Mirabai's comment also made me realize I needed to decide what to do and what to not do during immediate participant checks. Going for 100% realtime transcription accuracy was already abandoned as an unreasonable goal. Going for 100% transcript review during immediate participant checks... also probably unreasonable. I'll need to distinguish between transcription errors (misspellings, misstrokes, phrases transcribed a little off, or condensed) which we can note but do not have to fix during the immediate participant check (I can go back with a videorecording of the interview that I can lipread and do those fine-detail fixes later) and content edits, which are what I really want the participant to do: "Oh, make sure you anonymize this part -- and take that section out."

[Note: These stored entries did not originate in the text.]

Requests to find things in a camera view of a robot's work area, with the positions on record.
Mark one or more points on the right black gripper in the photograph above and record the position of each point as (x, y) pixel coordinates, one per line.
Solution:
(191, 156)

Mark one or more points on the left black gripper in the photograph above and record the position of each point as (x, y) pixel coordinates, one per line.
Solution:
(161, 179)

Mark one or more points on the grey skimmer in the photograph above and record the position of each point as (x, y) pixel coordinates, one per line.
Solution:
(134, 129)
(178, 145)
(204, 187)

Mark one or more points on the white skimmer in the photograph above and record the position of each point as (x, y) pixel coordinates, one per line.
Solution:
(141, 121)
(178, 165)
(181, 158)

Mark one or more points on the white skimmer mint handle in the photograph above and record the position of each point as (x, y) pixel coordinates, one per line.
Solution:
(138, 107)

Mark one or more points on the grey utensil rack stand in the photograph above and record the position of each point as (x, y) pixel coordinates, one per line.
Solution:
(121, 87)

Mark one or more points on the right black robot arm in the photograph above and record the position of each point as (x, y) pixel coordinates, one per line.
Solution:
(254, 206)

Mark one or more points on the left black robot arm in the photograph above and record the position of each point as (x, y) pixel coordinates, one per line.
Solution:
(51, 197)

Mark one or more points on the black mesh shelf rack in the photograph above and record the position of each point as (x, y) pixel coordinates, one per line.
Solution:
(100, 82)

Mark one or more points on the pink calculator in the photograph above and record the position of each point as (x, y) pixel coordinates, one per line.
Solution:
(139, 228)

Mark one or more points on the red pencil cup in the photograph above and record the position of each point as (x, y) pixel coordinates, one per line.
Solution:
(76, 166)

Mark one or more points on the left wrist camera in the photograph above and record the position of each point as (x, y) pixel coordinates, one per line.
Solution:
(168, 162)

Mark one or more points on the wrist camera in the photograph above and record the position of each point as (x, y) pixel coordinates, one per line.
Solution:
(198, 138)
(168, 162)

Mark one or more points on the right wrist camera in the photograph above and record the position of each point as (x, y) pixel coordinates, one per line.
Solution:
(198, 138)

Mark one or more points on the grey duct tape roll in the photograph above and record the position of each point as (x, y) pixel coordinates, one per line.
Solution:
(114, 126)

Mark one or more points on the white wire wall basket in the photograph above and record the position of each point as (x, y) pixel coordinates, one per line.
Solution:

What I want to leave with is not a finished transcript ready for release, but a to-do list from the participant on what to do to the transcript so it will be finished and ready for release -- an agreement that if I do X, Y, and Z, then their data is free to go (without needing to check in with them further). For instance, "make sure that name is spelled right through the whole transcript, and delete the tape from here to here, and let's change this person's name to Joe, and just say that they're from a small African village" might be one set of instructions.

I'll need to make sure my interviewees don't feel rushed. Mirabai pointed out that they might feel awkward about their reading speed in front of me (feeling like they're wasting my time unless they review it as quickly as possible), or that they might want to sleep on a particularly sensitive bit of information before deciding whether they're comfortable with releasing it. I want to see if I can make transcripts more navigable to help alleviate some of these issues, and have a software engineering proposal (which I'll write up later) as to how this could be the case -- but it won't remove these issues entirely, and right now all I can say is "I need to pilot more and be conscious and watchful of this; it is not yet figured out."

That's what I have for this round. My next round of notes on this are likely to be about liability concerns, technical suggestions for how I could make transcripts more navigable during immediate participant checks, and how this method of transcription also brings with it some default philosophical stances about data that I should probably point out explicitly when I'm writing this up for my prelim.